Ok, sorry for having misunderstood.

> <aside>
> > I still don't understand why we need to incorporate changes and todos
> > into a project description file.
> and I can only agree with that.
> </aside>
> Hopefully we find time to act upon our promises, you know we are trying
> really hard ;-)

Oh, gosh, I really don't care if people don't act upon their promises,
we are volunteers, damn it, there are tons of others things in our
priority list that come before this. You even have a new baby to take
care of. That's more than an excuse for me.

What I really dislike is the fact that people say their are going to do
something and they don't. But the problem is not that they didn't, is
that they told people!

For example: when I started Forrest, I never said I was working on
something, otherwise others (you and Nicola, in this case) wouldn't even
start any effort.

NOTE: I did this mistake several times before and this is why I'm
sensible about this.

So I changed about RT-style programming: tell people what the heck I
have in mind and tell them all my doubts, never telling them I'm working
on something. Work incrementally, commit something even if it doesn't
work as expected, even if it barely compiles.
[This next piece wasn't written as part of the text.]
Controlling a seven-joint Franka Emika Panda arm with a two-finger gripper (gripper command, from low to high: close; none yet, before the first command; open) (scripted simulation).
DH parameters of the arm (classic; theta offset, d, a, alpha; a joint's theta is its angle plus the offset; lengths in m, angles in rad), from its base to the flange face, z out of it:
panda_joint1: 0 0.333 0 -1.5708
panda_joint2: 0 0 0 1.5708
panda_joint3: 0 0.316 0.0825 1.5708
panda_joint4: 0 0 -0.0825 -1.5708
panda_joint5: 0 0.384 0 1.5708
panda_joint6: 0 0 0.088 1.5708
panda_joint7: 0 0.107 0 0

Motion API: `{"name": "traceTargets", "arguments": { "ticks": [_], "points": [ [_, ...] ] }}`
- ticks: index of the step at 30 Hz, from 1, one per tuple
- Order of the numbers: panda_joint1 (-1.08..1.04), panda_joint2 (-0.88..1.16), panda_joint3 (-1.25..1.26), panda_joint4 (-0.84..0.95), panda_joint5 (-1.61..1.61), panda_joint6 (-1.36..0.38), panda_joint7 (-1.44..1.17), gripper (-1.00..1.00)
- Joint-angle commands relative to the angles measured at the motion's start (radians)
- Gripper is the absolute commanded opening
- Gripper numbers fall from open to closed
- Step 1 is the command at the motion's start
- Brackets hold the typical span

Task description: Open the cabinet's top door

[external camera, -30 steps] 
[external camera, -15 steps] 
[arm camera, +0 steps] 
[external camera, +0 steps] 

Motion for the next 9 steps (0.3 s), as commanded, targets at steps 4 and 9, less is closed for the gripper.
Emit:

It's fine, it's what OSS
is about.

So, instead of telling us "we are thinking about redesign" and stopping
all our contributions for weeks, tell us your problems, give us the code
and we might even be able to solve them and release pressure and give
more time to you for other things.

Sure, you have to exit the ego trap to do this, but that's exactly the
obstacle that we must understand to reach the next step. ;-)

Stefano Mazzocchi      One must still have chaos in oneself to be
                          able to give birth to a dancing star.